How to complete this task: Look through the records and report how many lines include the word "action", with no other words.

━━━━━ Listed entries ━━━━━

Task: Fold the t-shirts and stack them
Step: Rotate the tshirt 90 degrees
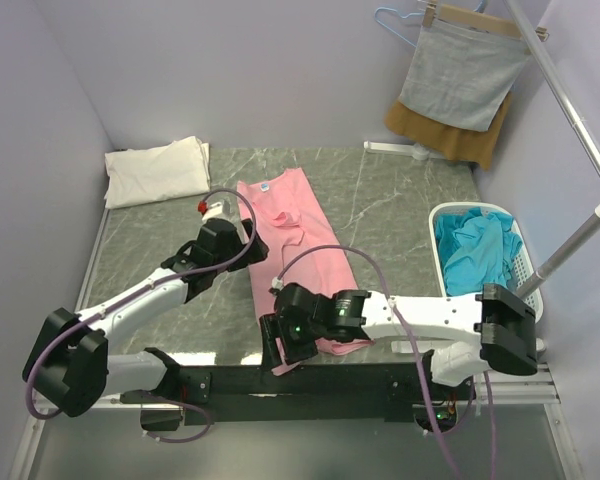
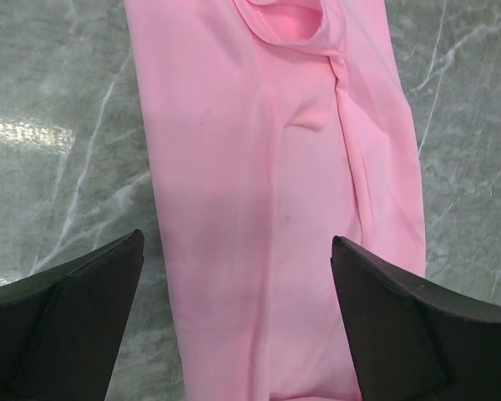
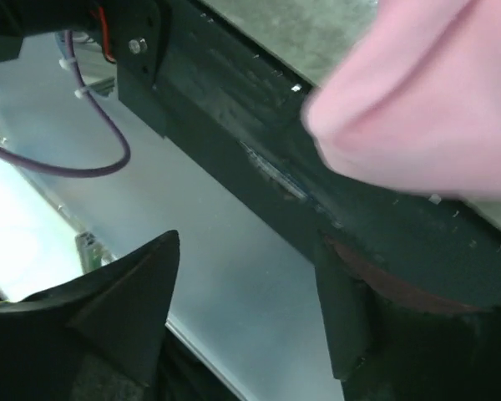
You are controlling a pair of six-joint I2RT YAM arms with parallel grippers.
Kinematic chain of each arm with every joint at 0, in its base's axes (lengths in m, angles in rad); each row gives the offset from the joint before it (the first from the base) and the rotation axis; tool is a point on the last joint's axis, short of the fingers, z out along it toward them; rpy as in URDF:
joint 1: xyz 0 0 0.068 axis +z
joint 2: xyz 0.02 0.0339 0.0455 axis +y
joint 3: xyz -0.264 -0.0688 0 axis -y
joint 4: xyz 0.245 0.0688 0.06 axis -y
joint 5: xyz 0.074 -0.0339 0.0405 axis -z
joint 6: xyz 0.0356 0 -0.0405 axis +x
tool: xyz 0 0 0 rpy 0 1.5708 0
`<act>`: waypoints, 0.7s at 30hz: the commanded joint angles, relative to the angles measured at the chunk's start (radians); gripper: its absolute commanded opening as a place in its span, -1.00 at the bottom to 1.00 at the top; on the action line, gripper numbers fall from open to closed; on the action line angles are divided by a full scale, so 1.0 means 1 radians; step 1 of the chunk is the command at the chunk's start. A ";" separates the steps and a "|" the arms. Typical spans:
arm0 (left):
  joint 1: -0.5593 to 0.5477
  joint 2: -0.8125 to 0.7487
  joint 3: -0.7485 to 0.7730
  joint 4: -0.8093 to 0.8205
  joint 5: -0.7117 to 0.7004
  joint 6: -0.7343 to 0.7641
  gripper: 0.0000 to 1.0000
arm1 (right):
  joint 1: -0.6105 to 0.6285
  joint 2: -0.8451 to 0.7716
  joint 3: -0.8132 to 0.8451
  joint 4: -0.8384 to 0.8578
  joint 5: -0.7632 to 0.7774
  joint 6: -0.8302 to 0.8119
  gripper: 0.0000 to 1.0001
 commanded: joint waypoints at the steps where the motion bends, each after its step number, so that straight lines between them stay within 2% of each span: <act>1: 0.002 0.017 -0.016 0.058 0.065 0.042 0.99 | 0.060 -0.096 0.114 -0.290 0.414 0.048 0.52; 5: 0.001 0.017 -0.023 0.063 0.079 0.061 0.99 | 0.054 -0.157 0.013 -0.385 0.615 0.092 0.62; 9: 0.001 0.035 -0.015 0.063 0.091 0.065 0.99 | -0.009 -0.194 -0.086 -0.340 0.692 0.073 0.66; 14: 0.001 0.080 0.013 0.089 0.130 0.062 0.99 | -0.193 -0.209 -0.198 -0.095 0.614 -0.088 0.64; 16: 0.001 0.110 0.023 0.098 0.147 0.064 0.99 | -0.230 -0.189 -0.208 -0.020 0.574 -0.122 0.62; 21: -0.001 0.184 0.060 0.138 0.208 0.078 0.99 | -0.267 -0.047 -0.121 0.010 0.558 -0.207 0.62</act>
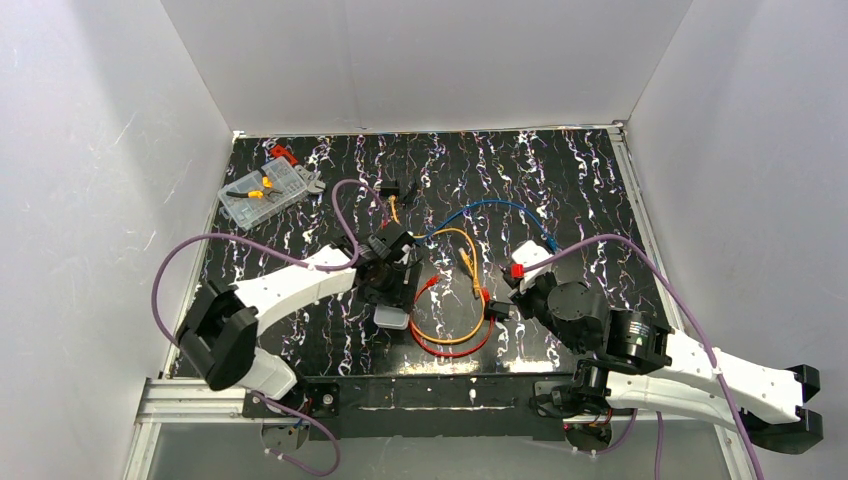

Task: Insert the plug into the switch port
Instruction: Adjust the switch port at the center of the board.

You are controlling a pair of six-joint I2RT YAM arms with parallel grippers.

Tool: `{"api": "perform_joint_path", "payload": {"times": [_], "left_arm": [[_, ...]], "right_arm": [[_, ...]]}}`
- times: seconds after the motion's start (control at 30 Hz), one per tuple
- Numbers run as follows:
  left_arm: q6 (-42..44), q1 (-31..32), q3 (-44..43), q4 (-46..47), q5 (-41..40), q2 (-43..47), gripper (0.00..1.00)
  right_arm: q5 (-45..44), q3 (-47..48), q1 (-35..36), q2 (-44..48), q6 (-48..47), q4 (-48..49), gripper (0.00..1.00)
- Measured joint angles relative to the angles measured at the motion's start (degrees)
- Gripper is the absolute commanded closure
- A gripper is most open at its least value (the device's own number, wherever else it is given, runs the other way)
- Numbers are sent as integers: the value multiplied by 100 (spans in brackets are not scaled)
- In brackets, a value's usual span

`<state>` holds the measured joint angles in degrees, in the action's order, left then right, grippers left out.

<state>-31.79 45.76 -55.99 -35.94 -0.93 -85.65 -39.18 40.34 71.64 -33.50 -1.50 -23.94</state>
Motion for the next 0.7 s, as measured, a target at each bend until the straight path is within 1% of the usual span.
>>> {"api": "perform_joint_path", "payload": {"times": [0.17, 0.37, 0.6, 0.7], "left_arm": [[542, 17, -114, -455, 22, 428, 100], [758, 120, -109, -970, 28, 433, 100], [595, 245, 87, -1097, -111, 247, 88], [511, 278, 223, -1069, -181, 61, 81]], "right_arm": [[22, 0, 0, 0, -20, 2, 99], [39, 0, 0, -61, -39, 4, 99], [74, 0, 0, -87, -42, 4, 99], [81, 0, 0, -90, -42, 4, 99]]}}
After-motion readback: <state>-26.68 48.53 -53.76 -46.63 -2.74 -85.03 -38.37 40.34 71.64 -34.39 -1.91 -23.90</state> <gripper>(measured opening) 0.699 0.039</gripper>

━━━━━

Answer for this exercise: 2